→ Task brief
Repeat all the data that appears below, keeping it exact.

→ Given information
# # # # #

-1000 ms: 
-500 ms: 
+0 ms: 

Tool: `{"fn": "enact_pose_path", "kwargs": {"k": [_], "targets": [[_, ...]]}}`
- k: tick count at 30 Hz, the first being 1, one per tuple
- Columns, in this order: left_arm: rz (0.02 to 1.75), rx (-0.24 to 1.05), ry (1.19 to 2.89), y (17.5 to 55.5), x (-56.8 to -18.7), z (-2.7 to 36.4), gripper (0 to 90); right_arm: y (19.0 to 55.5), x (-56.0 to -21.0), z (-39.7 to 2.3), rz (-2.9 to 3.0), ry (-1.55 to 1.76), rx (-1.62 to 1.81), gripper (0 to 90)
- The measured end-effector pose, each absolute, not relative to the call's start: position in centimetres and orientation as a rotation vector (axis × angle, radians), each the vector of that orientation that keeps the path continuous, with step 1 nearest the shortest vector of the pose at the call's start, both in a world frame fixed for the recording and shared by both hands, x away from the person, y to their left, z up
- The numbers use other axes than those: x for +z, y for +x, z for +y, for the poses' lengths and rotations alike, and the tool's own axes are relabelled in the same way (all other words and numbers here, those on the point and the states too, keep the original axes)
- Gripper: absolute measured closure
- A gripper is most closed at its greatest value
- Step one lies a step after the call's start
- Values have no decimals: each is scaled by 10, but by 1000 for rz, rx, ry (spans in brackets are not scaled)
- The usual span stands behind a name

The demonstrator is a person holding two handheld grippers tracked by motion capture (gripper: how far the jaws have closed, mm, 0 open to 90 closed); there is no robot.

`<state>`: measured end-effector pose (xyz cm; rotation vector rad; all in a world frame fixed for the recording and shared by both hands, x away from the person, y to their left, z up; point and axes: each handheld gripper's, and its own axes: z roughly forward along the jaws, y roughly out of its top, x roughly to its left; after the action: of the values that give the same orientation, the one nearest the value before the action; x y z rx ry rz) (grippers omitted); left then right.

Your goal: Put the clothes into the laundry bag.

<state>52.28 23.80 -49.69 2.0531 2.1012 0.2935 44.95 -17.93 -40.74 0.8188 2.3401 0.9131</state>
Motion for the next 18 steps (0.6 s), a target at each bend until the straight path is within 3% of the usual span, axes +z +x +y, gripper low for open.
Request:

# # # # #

→ Result of the exercise
-1000 ms: 
-500 ms: 
+0 ms: 

Tool: `{"fn": "enact_pose_path", "kwargs": {"k": [_], "targets": [[_, ...]]}}`
- k: tick count at 30 Hz, the first being 1, one per tuple
- Columns, in this order: left_arm: rz (0.02 to 1.75), rx (-0.24 to 1.05), ry (1.19 to 2.89), y (17.5 to 55.5), x (-56.8 to -18.7), z (-2.7 to 36.4), gripper (0 to 90); right_arm: y (19.0 to 55.5), x (-56.0 to -21.0), z (-39.7 to 2.3), rz (-2.9 to 3.0), ry (-1.55 to 1.76), rx (-1.62 to 1.81), gripper (0 to 90)
- The measured end-effector pose, each absolute, not relative to the call's start: position in centimetres and orientation as a rotation vector (axis × angle, radians), each the vector of that orientation that keeps the path continuous, with step 1 nearest the shortest vector of the pose at the call's start, both in a world frame fixed for the recording and shared by both hands, x away from the person, y to their left, z up
- The numbers use other axes than those: x for +z, y for +x, z for +y, for the poses' lengths and rotations alike, and the tool's own axes are relabelled in the same way (all other words and numbers here, those on the point and the states too, keep the original axes)
- Gripper: absolute measured closure
- A gripper is most closed at its greatest value
- Step one lies a step after the call's start
- Values have no decimals: each is scaled by 10, but by 1000 for rz, rx, ry (spans in brackets are not scaled)
- The usual span stands behind a name

The demonstrator is a person holding two handheld grippers tracked by motion capture (gripper: how far the jaws have closed, mm, 0 open to 90 closed); there is no robot.

`<state>`: measured end-effector pose (xyz cm; rotation vector rad; all in a world frame fixed for the recording and shared by both hands, x away from the person, y to their left, z up; point and axes: each handheld gripper's, and its own axes: z roughly forward along the jaws, y roughly out of its top, x roughly to its left; after the action: of the values that give the same orientation, the one nearest the value before the action; x y z rx ry rz) (grippers omitted); left then right.

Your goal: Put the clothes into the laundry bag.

<state>52.28 23.80 -49.69 2.0531 2.1012 0.2935 44.95 -17.93 -40.74 0.8188 2.3401 0.9131</state>
Motion for the next 18 steps (0.6 s), a target at each bend until the straight path is within 3% of the usual span, axes +z +x +y, gripper low for open.
Request:

This response contains the complete answer.